Verwoben wie in einem rhizomatischen Wurzelwerk sind in diesem wortgewaltigen Buch alle Themen, Assoziationen, Erinnerungen, Reflexionen, und durch alles flutet der Blick auf die legitime Wahrheit der Tiere: nicht abgeleitet von der Wirklichkeit der Menschen. Im Lesen – Satz für Satz, Passage für Passage – entfaltet sich uns ein eigener Blick auf diesen blauen Planeten. Wir erkennen, daß das biblische "Paradies" ja diese Erde gewesen ist! – Die Welt der Tiere ist uns offensichtlich fremder als alle außerirdischen Lebenswelten, die SF-Autoren erfinden: das wird deutlich an Quindts Roman GERECHTIGKEIT, einem Buch, das sich selbst naturwüchsig zu entfalten scheint; dabei ist es Szene für Szene, Gedankengang für Gedankengang folgerichtig aufgebaut bis zur letzten Seite.
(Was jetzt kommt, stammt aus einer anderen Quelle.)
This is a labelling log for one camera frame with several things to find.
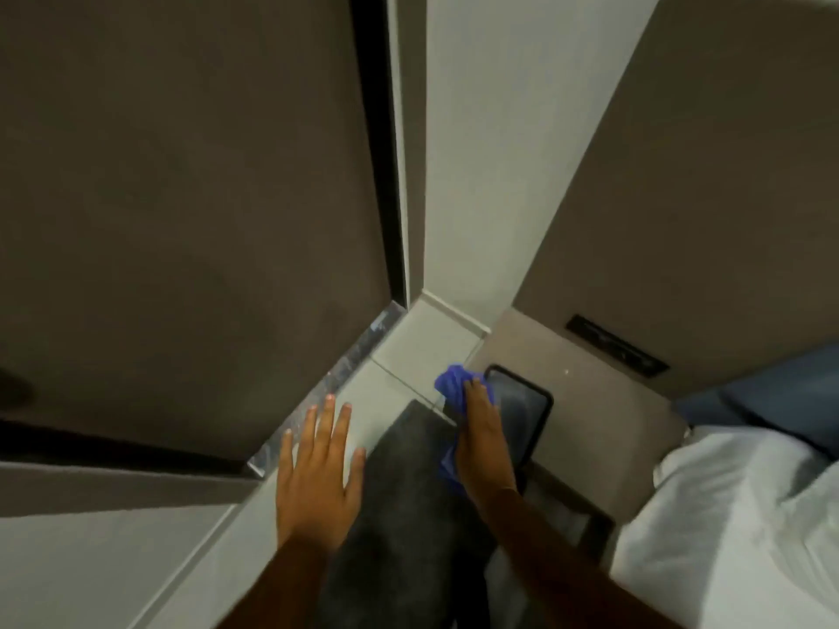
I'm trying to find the black switch panel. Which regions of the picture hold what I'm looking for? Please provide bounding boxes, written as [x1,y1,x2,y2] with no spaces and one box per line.
[565,313,671,379]

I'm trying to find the person's right forearm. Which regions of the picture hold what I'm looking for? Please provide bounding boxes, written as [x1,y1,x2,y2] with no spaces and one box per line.
[469,484,669,629]

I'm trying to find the person's left forearm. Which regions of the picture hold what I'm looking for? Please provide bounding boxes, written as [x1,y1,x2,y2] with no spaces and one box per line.
[216,536,344,629]

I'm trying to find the brown sliding door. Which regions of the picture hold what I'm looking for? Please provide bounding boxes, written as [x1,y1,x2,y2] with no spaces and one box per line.
[0,0,407,479]

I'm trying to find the white bed sheet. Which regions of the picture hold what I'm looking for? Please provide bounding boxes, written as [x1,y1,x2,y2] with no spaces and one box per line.
[610,425,839,629]

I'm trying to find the brown bedside table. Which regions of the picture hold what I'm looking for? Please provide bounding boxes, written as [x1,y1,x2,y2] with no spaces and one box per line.
[459,308,689,584]

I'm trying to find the blue pillow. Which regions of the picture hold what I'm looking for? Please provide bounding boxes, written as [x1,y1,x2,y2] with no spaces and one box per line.
[674,343,839,460]

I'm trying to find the dark grey floor mat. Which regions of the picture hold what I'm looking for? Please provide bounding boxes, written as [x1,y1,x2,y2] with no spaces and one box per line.
[313,399,525,629]

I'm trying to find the blue cleaning cloth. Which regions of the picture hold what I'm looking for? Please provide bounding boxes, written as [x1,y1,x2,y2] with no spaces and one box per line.
[434,364,486,483]

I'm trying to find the person's right hand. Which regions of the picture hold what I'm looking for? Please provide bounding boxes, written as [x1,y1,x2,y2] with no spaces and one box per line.
[454,377,519,504]

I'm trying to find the person's left hand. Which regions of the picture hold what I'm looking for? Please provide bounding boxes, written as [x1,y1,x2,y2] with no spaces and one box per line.
[276,393,367,551]

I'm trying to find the brown padded headboard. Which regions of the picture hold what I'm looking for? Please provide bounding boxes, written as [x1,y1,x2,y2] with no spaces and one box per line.
[511,0,839,400]

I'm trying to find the metal door threshold strip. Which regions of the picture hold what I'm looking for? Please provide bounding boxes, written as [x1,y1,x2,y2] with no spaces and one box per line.
[248,301,409,479]
Das Buch erschien 1958 , im Jahr 1982 wurde eine stark gekürzte Taschenbuchausausgabe veröffentlicht. Der vorliegenden einzigen Wiederveröffentlichung (2024) unter dem neuen Titel GERECHTIGKEIT oder APOKALYPSE DER TIERE liegt die Originalausgabe zugrunde. Hinzugefügt wurde ein Nachwort , Hinweise auf andere Arbeit Quindts, ein Werkverzeichnis sowie Literaturempfehlungen, außerdem einige Abbildungen.